··· MATERIAL PROVIDED ···

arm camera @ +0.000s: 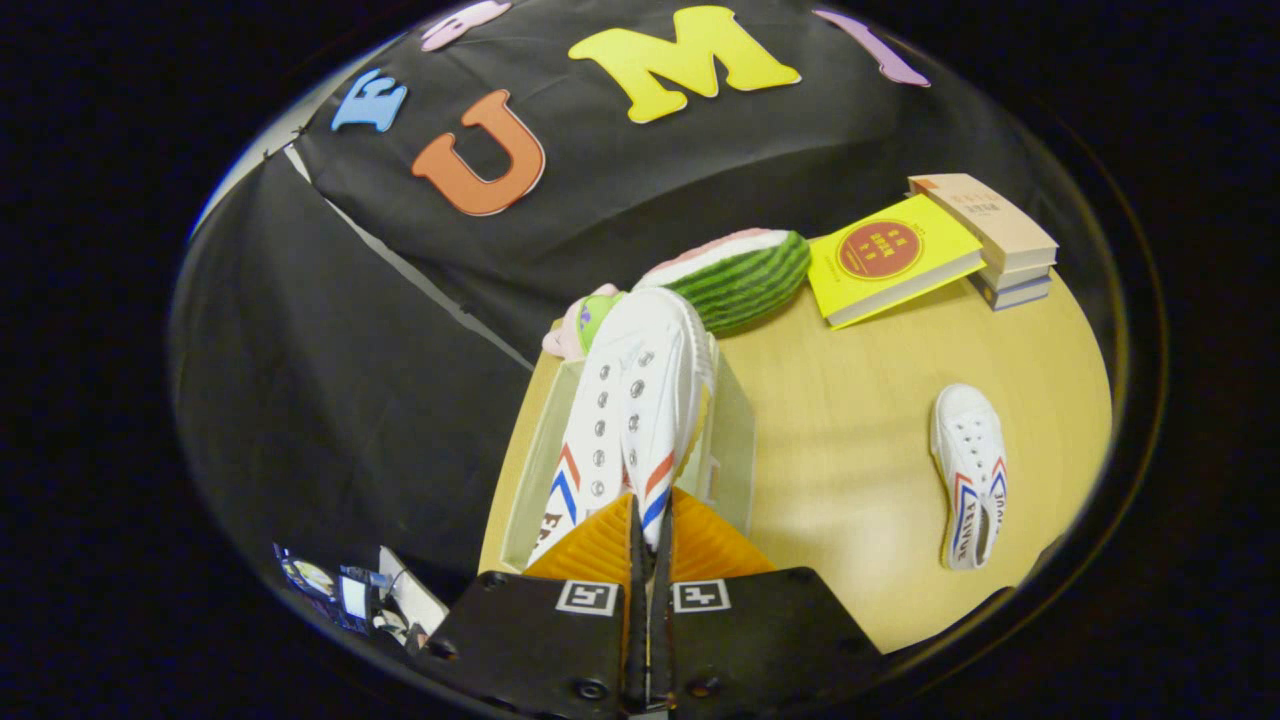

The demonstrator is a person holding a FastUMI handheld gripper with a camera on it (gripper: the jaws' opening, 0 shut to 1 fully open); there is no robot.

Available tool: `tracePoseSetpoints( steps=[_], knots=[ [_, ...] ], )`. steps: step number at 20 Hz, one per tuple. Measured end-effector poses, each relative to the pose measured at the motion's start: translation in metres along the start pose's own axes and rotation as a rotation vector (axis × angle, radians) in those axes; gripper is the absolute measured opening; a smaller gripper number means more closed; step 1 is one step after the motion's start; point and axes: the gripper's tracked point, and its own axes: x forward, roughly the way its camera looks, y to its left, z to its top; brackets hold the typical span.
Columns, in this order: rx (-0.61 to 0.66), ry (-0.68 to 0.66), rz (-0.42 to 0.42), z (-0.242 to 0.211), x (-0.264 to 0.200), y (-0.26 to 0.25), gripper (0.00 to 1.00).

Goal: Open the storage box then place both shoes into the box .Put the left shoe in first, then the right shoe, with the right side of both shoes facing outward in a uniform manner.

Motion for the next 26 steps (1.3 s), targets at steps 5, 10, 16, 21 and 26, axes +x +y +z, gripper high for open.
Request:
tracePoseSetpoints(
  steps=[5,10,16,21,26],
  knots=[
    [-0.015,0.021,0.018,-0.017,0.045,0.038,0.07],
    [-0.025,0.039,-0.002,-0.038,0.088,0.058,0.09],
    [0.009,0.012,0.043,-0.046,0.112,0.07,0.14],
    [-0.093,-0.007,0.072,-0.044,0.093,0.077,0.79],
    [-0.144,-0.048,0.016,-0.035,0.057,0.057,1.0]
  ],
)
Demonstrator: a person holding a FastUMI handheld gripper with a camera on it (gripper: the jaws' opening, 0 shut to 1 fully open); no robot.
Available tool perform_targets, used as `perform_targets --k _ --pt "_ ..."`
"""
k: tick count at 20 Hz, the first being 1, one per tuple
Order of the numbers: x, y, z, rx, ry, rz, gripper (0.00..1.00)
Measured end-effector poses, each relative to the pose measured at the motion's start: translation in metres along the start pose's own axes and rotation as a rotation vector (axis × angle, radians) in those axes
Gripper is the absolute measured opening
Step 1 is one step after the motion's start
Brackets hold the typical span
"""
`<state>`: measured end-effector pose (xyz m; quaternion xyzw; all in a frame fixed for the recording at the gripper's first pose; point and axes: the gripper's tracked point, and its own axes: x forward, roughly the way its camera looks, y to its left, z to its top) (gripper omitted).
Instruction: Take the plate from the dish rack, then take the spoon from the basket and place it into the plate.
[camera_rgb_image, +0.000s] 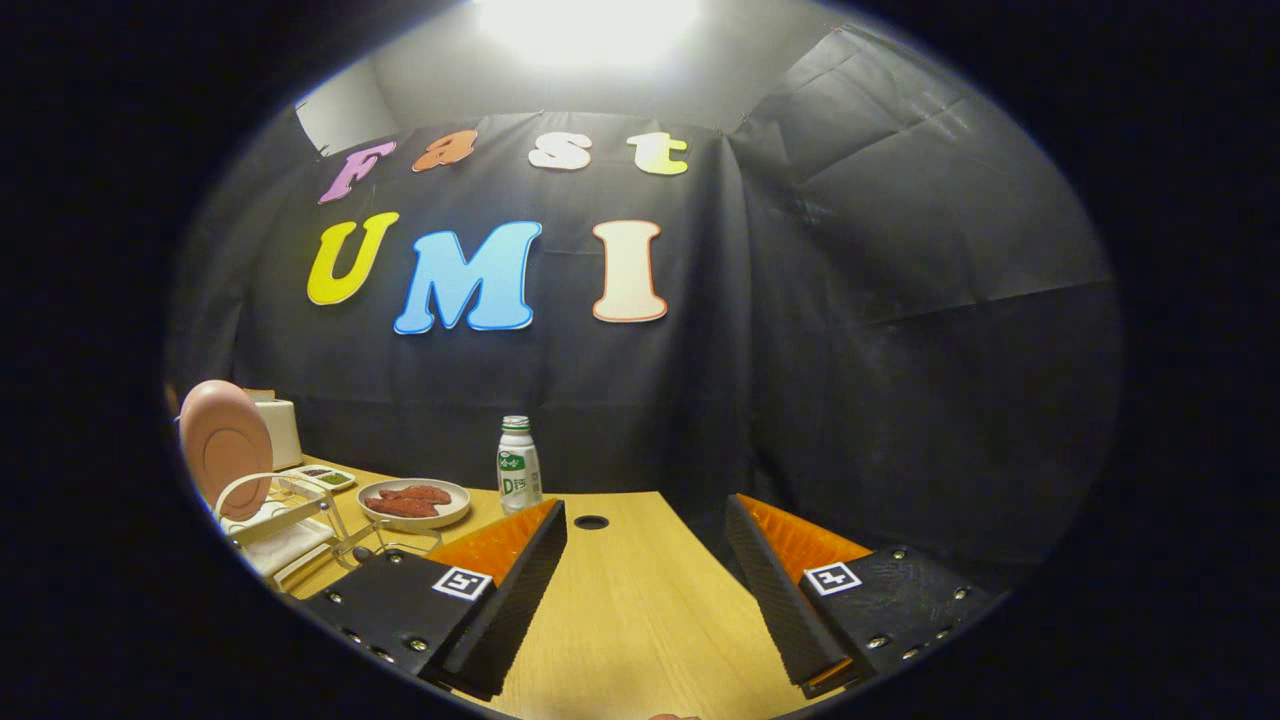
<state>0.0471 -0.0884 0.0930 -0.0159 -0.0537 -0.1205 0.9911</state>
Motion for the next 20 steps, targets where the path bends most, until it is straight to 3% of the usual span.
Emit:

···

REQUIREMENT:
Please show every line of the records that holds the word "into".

WRITTEN RESPONSE:
Goal: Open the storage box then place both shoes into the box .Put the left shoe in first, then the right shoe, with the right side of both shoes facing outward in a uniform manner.
Instruction: Take the plate from the dish rack, then take the spoon from the basket and place it into the plate.

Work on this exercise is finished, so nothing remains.